PROBLEM TO SOLVE: The answer should consist solely of the lines from the first one below through the line containing "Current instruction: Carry", copied exactly.

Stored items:
──────────

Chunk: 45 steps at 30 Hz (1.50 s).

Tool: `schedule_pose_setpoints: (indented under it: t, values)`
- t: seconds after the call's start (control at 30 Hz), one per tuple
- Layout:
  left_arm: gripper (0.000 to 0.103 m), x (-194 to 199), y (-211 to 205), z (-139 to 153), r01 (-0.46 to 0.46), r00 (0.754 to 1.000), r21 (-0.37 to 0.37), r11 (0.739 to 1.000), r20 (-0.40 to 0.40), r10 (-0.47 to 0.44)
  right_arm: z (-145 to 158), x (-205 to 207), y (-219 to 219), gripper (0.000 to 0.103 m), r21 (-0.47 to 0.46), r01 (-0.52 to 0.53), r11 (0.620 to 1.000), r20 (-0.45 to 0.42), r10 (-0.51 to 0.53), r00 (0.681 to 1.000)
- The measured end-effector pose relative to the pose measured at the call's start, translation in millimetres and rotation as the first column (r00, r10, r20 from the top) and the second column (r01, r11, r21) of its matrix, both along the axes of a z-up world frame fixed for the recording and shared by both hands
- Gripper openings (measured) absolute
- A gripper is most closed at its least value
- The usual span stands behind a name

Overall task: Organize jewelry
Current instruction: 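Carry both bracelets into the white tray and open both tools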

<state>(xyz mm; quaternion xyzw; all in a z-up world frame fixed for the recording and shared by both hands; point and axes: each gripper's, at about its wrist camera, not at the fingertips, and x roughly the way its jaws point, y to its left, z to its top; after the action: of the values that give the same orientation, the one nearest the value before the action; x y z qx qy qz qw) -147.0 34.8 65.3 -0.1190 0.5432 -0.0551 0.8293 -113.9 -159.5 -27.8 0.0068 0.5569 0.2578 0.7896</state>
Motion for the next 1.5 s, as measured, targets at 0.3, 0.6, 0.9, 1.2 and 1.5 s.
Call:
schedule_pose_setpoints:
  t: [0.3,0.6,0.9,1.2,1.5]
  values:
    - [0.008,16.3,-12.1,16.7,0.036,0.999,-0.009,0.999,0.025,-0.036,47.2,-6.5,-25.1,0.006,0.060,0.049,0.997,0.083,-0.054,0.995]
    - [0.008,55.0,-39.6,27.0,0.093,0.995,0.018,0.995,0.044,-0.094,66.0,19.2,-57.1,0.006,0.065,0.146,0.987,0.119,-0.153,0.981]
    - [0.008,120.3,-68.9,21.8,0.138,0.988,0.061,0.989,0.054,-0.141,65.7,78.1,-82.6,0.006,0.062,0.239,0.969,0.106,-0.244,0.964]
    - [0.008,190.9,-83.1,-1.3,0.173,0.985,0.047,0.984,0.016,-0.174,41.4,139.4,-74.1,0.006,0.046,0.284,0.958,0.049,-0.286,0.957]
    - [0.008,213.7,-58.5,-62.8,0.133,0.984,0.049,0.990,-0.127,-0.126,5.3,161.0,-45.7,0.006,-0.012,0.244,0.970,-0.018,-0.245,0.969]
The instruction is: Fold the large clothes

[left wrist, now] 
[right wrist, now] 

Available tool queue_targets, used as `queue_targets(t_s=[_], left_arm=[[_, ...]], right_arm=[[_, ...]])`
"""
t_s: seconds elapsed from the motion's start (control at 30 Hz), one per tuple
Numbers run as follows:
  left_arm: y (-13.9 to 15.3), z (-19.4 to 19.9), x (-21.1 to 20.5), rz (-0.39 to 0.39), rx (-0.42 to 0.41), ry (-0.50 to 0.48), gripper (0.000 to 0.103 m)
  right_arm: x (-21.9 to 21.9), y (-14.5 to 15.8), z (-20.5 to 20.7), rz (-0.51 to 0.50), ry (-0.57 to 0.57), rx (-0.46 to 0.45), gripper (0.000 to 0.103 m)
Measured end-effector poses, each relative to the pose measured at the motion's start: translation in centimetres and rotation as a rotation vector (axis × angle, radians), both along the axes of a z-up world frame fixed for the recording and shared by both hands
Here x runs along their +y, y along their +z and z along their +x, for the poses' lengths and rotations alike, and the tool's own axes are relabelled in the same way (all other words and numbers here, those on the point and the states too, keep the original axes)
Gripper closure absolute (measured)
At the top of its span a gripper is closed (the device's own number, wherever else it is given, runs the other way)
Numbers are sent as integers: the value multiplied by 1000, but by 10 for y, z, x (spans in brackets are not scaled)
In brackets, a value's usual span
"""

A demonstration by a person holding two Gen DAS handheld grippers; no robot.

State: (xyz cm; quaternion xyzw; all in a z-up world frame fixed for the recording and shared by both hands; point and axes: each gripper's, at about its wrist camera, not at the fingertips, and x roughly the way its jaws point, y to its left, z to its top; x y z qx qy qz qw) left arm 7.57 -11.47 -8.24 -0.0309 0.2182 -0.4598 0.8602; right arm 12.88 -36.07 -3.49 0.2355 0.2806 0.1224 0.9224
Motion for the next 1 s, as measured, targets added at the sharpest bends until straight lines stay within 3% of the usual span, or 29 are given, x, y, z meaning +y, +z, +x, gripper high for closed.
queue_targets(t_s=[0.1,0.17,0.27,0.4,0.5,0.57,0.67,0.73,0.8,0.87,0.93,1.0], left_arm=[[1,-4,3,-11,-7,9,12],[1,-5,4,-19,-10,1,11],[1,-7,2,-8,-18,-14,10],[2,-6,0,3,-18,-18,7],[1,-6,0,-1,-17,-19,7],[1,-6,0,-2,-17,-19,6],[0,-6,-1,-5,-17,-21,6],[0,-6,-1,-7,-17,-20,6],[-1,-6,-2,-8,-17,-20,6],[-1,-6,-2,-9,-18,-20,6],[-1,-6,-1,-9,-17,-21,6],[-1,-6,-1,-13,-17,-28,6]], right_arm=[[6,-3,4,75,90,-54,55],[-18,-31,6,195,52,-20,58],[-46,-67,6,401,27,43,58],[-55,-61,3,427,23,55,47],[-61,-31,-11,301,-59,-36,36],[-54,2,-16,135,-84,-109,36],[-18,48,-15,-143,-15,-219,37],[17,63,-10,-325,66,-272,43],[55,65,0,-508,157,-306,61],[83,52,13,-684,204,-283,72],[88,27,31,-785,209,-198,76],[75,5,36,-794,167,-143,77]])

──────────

RESPONSE:
Chunk: 45 steps at 30 Hz (1.50 s).

Tool: `schedule_pose_setpoints: (indented under it: t, values)`
- t: seconds after the call's start (control at 30 Hz), one per tuple
- Layout:
  left_arm: gripper (0.000 to 0.103 m), x (-194 to 199), y (-211 to 205), z (-139 to 153), r01 (-0.46 to 0.46), r00 (0.754 to 1.000), r21 (-0.37 to 0.37), r11 (0.739 to 1.000), r20 (-0.40 to 0.40), r10 (-0.47 to 0.44)
  right_arm: z (-145 to 158), x (-205 to 207), y (-219 to 219), gripper (0.000 to 0.103 m), r21 (-0.47 to 0.46), r01 (-0.52 to 0.53), r11 (0.620 to 1.000), r20 (-0.45 to 0.42), r10 (-0.51 to 0.53), r00 (0.681 to 1.000)
- The measured end-effector pose relative to the pose measured at the call's start, translation in millimetres and rotation as the first column (r00, r10, r20 from the top) and the second column (r01, r11, r21) of its matrix, both along the axes of a z-up world frame fixed for the recording and shared by both hands
- Gripper openings (measured) absolute
- A gripper is most closed at its least value
- The usual span stands behind a name

Overall task: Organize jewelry
Current instruction: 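Carry both bracelets into the white tray and open both tools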

This answer is now finished.